*EXERCISE GOAL*.
Could you repeat the records below exactly, leaving the pictures out?
++++++++++++++++++++
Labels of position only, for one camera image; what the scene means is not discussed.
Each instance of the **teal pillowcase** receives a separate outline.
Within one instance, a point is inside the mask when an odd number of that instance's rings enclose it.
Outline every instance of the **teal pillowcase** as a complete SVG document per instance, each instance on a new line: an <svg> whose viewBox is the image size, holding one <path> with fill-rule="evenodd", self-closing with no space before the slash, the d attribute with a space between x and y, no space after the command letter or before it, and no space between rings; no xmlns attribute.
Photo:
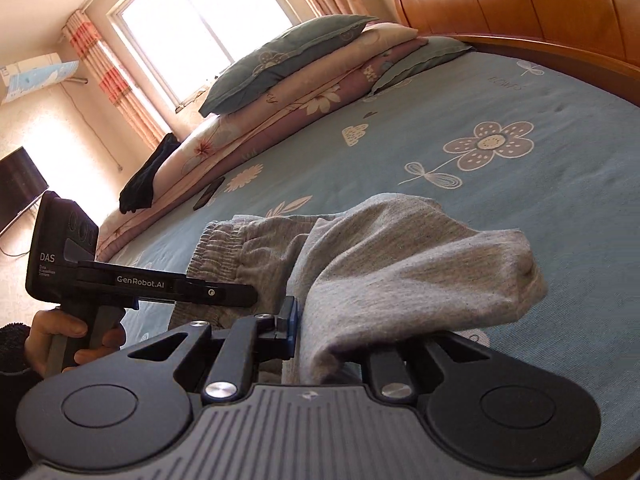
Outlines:
<svg viewBox="0 0 640 480"><path fill-rule="evenodd" d="M239 59L213 83L200 114L230 114L322 56L355 40L373 16L332 14L291 27Z"/></svg>
<svg viewBox="0 0 640 480"><path fill-rule="evenodd" d="M386 90L408 77L424 72L434 66L456 59L469 50L471 45L446 36L430 36L429 43L420 47L387 70L373 85L369 95Z"/></svg>

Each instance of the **television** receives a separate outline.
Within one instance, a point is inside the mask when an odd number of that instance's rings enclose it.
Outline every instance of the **television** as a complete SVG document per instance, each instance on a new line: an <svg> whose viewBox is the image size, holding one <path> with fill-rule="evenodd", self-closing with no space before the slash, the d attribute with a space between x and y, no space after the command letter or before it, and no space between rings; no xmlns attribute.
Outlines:
<svg viewBox="0 0 640 480"><path fill-rule="evenodd" d="M24 148L18 148L0 160L0 236L48 187Z"/></svg>

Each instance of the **window frame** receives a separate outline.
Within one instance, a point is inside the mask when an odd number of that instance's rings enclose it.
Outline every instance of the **window frame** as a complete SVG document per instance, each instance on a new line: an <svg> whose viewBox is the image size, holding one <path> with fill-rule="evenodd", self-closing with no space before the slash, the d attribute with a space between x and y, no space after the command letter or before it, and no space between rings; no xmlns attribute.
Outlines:
<svg viewBox="0 0 640 480"><path fill-rule="evenodd" d="M121 36L123 40L125 40L124 43L127 49L132 51L132 54L134 55L134 58L137 58L138 63L140 62L143 63L144 66L142 66L142 68L143 69L146 68L146 70L148 71L148 74L154 79L154 82L159 86L160 89L162 89L162 92L165 94L167 101L170 102L175 107L175 113L178 113L181 110L183 110L183 108L188 106L190 103L195 101L203 92L207 91L208 87L213 83L213 81L212 80L203 81L202 86L200 86L200 88L194 89L194 91L186 99L184 100L178 99L178 97L176 96L176 94L174 93L170 85L167 83L167 81L165 81L164 77L162 77L161 72L154 66L152 61L146 56L144 49L142 49L142 47L139 46L135 36L133 35L132 31L129 28L129 25L127 25L127 22L122 17L122 13L127 9L127 7L130 6L130 4L133 3L133 1L135 0L121 0L118 3L118 5L109 13L108 17L111 23L113 24L114 28L116 29L116 32ZM222 42L216 35L215 31L213 30L213 28L209 25L207 20L205 20L204 17L200 14L200 12L195 7L193 2L191 0L187 0L187 1L190 4L190 6L193 8L194 12L196 12L200 21L205 26L207 31L210 33L213 40L218 44L222 52L225 54L229 62L233 63L235 60L233 60L233 57L231 56L231 54L229 54L228 50L222 44ZM302 22L298 14L295 12L293 7L290 5L290 3L287 0L276 0L276 2L279 4L280 8L283 10L285 15L291 21L292 27Z"/></svg>

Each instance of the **smartphone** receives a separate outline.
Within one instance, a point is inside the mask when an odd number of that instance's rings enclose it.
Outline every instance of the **smartphone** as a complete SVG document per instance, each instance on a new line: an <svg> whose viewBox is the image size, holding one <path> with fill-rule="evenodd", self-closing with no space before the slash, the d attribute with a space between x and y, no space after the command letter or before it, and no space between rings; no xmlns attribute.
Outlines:
<svg viewBox="0 0 640 480"><path fill-rule="evenodd" d="M193 205L193 210L197 211L201 207L207 205L207 202L211 199L214 193L218 190L222 183L225 181L225 177L220 176L216 180L214 180L209 187L204 190L198 201Z"/></svg>

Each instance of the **hand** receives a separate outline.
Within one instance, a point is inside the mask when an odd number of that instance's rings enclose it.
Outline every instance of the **hand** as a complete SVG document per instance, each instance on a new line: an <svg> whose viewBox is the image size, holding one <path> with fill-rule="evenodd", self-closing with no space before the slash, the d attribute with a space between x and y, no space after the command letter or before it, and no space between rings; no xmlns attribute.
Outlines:
<svg viewBox="0 0 640 480"><path fill-rule="evenodd" d="M24 355L31 369L44 377L52 336L60 334L79 338L83 337L86 331L87 326L84 321L62 312L58 308L36 312L31 322L31 331L24 342ZM124 345L126 339L124 328L118 324L116 328L112 328L104 334L100 348L78 350L74 361L79 365L84 365L99 357L117 352Z"/></svg>
++++++++++++++++++++
*SOLUTION BELOW*.
Labels of position only, for one camera image; what the scene means is not discussed.
Each instance of the **teal pillowcase** receives a separate outline.
Within one instance, a point is inside the mask when an odd number of that instance's rings enclose it.
Outline every instance of the **teal pillowcase** as a complete SVG document per instance, each instance on a new line: an <svg> whose viewBox is the image size, holding one <path> with fill-rule="evenodd", self-closing with no space before the slash, the d attribute with a space between x and y, no space after the command letter or before it, and no space between rings; no xmlns attribute.
Photo:
Outlines:
<svg viewBox="0 0 640 480"><path fill-rule="evenodd" d="M239 59L213 83L200 114L230 114L322 56L355 40L373 16L332 14L291 27Z"/></svg>
<svg viewBox="0 0 640 480"><path fill-rule="evenodd" d="M386 90L408 77L424 72L434 66L456 59L469 50L471 45L446 36L430 36L429 43L420 47L387 70L373 85L369 95Z"/></svg>

Each instance of the **television** receives a separate outline.
Within one instance, a point is inside the mask when an odd number of that instance's rings enclose it.
Outline every instance of the **television** as a complete SVG document per instance, each instance on a new line: an <svg> whose viewBox is the image size, holding one <path> with fill-rule="evenodd", self-closing with no space before the slash, the d attribute with a space between x and y, no space after the command letter or before it, and no space between rings; no xmlns attribute.
Outlines:
<svg viewBox="0 0 640 480"><path fill-rule="evenodd" d="M24 148L18 148L0 160L0 236L48 187Z"/></svg>

Each instance of the **window frame** receives a separate outline.
Within one instance, a point is inside the mask when an odd number of that instance's rings enclose it.
Outline every instance of the **window frame** as a complete SVG document per instance, each instance on a new line: an <svg> whose viewBox is the image size, holding one <path> with fill-rule="evenodd", self-closing with no space before the slash, the d attribute with a space between x and y, no space after the command letter or before it, and no space between rings; no xmlns attribute.
Outlines:
<svg viewBox="0 0 640 480"><path fill-rule="evenodd" d="M121 36L123 40L125 40L124 43L127 49L132 51L132 54L134 55L134 58L137 58L138 63L140 62L143 63L144 66L142 66L142 68L143 69L146 68L146 70L148 71L148 74L154 79L154 82L159 86L160 89L162 89L162 92L165 94L167 101L170 102L175 107L175 113L178 113L181 110L183 110L183 108L188 106L190 103L195 101L203 92L207 91L208 87L213 83L213 81L212 80L203 81L202 86L200 86L200 88L194 89L194 91L186 99L184 100L178 99L178 97L176 96L176 94L174 93L170 85L167 83L167 81L165 81L164 77L162 77L161 72L154 66L152 61L146 56L144 49L142 49L142 47L139 46L135 36L133 35L132 31L129 28L129 25L127 25L127 22L122 17L122 13L127 9L127 7L130 6L130 4L133 3L133 1L135 0L121 0L118 3L118 5L109 13L108 17L111 23L113 24L114 28L116 29L116 32ZM222 42L216 35L215 31L213 30L213 28L209 25L207 20L205 20L204 17L200 14L200 12L195 7L193 2L191 0L187 0L187 1L190 4L190 6L193 8L194 12L196 12L200 21L205 26L207 31L210 33L213 40L218 44L222 52L225 54L229 62L233 63L235 60L233 60L233 57L231 56L231 54L229 54L228 50L222 44ZM302 22L298 14L295 12L293 7L290 5L290 3L287 0L276 0L276 2L279 4L280 8L283 10L285 15L291 21L292 27Z"/></svg>

Each instance of the **smartphone** receives a separate outline.
Within one instance, a point is inside the mask when an odd number of that instance's rings enclose it.
Outline every instance of the **smartphone** as a complete SVG document per instance, each instance on a new line: an <svg> whose viewBox is the image size, holding one <path> with fill-rule="evenodd", self-closing with no space before the slash, the d attribute with a space between x and y, no space after the command letter or before it, and no space between rings; no xmlns attribute.
Outlines:
<svg viewBox="0 0 640 480"><path fill-rule="evenodd" d="M193 205L193 210L197 211L201 207L207 205L207 202L211 199L214 193L218 190L222 183L225 181L225 177L220 176L216 180L214 180L209 187L204 190L198 201Z"/></svg>

Each instance of the **hand** receives a separate outline.
Within one instance, a point is inside the mask when an odd number of that instance's rings enclose it.
Outline every instance of the **hand** as a complete SVG document per instance, each instance on a new line: an <svg> whose viewBox is the image size, holding one <path> with fill-rule="evenodd", self-closing with no space before the slash, the d attribute with a space between x and y, no space after the command letter or before it, and no space between rings; no xmlns attribute.
Outlines:
<svg viewBox="0 0 640 480"><path fill-rule="evenodd" d="M24 355L31 369L44 377L52 336L60 334L79 338L83 337L86 331L87 326L84 321L62 312L58 308L36 312L31 322L31 331L24 342ZM124 345L126 339L124 328L118 324L116 328L112 328L104 334L100 348L78 350L74 361L79 365L84 365L99 357L117 352Z"/></svg>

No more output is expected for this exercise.